Bonds are becoming increasingly active in Kenya, and the bond market at the Nairobi Stock Exchange (NSE) is proving a good place to raise medium- to long-term capital. As in most African countries, the bond market is not well developed and has been dominated by government bonds and a few corporate bonds.

According to local press reports, NSE First Vice Chairman Lutaf Kassam said that turnover for the Fixed Income Securities Market Segment (FISMS) increased by over 127% to Sh65 billion ($851 million) for the first six months of this year, compared to Sh28 billion ($366 million) for the comparable period last year. Egypt’s bond turnover is reportedly $4 billion and South Africa’s $2 trillion.
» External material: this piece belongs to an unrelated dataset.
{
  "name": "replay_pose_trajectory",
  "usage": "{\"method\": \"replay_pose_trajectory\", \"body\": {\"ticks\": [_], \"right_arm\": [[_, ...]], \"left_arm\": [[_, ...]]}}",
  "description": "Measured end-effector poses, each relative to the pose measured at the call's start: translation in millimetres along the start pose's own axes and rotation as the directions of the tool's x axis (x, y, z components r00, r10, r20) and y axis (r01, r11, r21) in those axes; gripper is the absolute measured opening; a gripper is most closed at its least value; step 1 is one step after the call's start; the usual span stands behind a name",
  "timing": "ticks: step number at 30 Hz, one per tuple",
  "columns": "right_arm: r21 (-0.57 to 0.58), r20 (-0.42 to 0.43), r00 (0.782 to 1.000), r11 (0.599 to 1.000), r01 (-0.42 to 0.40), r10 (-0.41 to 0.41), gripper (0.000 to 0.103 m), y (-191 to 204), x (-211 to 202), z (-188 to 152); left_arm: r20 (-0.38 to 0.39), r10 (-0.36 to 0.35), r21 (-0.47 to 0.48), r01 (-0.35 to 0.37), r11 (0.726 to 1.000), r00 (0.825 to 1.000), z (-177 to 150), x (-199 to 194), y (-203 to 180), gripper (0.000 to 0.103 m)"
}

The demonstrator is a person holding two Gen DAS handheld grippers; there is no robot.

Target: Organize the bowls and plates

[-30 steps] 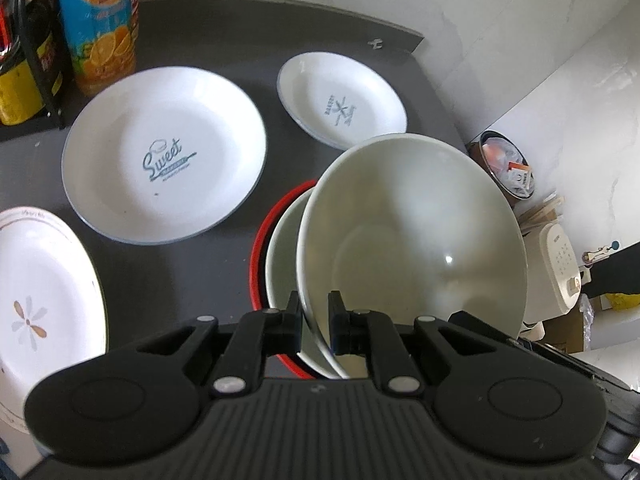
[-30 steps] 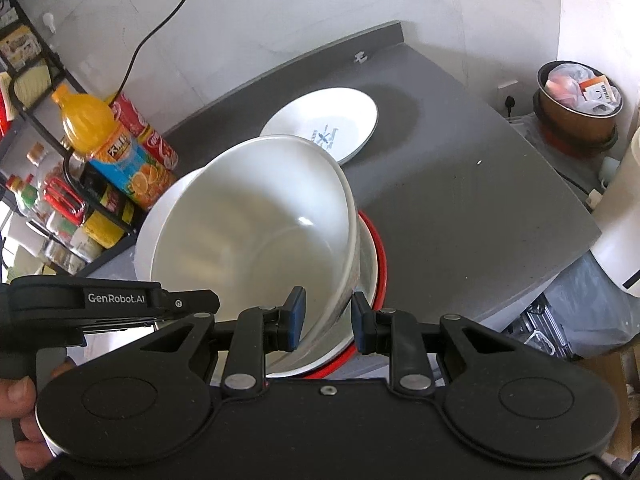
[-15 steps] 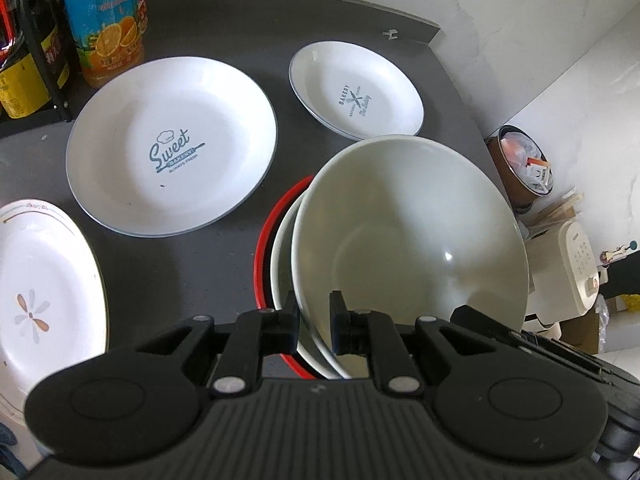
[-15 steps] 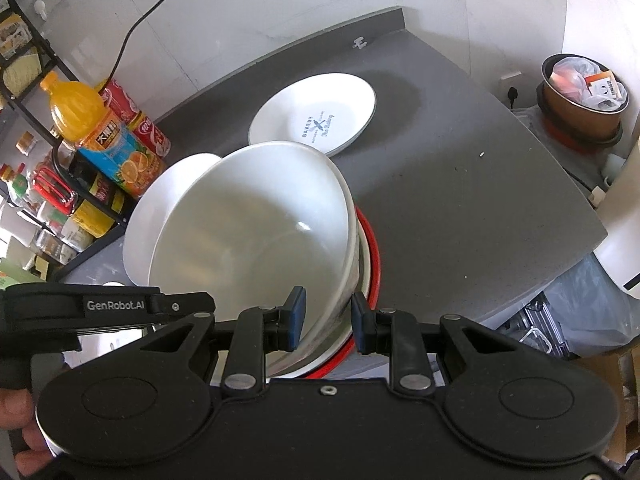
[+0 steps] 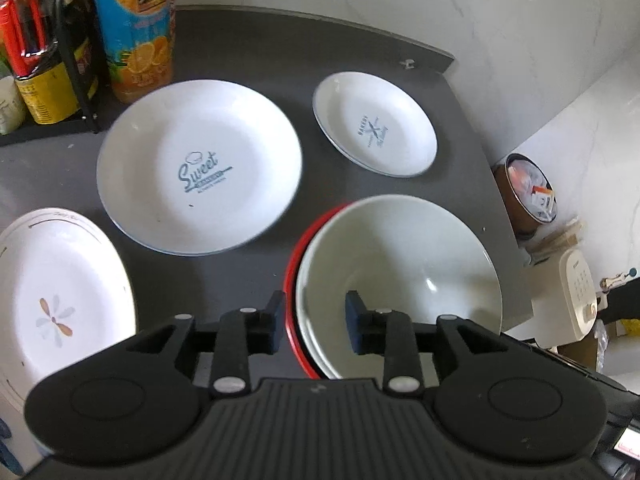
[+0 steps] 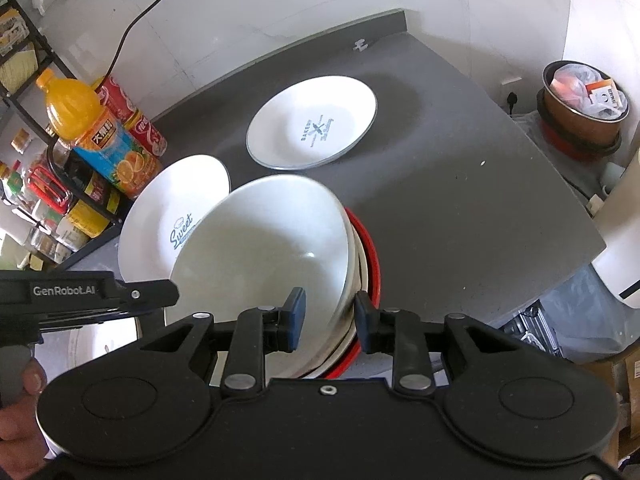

Mr Kasaam is optimistic that this growth would continue, especially if companies realize the potential. The Kenya Government is also keen to boost the bond market. In recent budget submissions, Finance Minister Uhuru Kenyatta reduced withholding tax from 15% to 10% on bonds with at least a 10-year maturity in order to encourage long-term investment. He also announced the reduction of listing fees to encourage more listings.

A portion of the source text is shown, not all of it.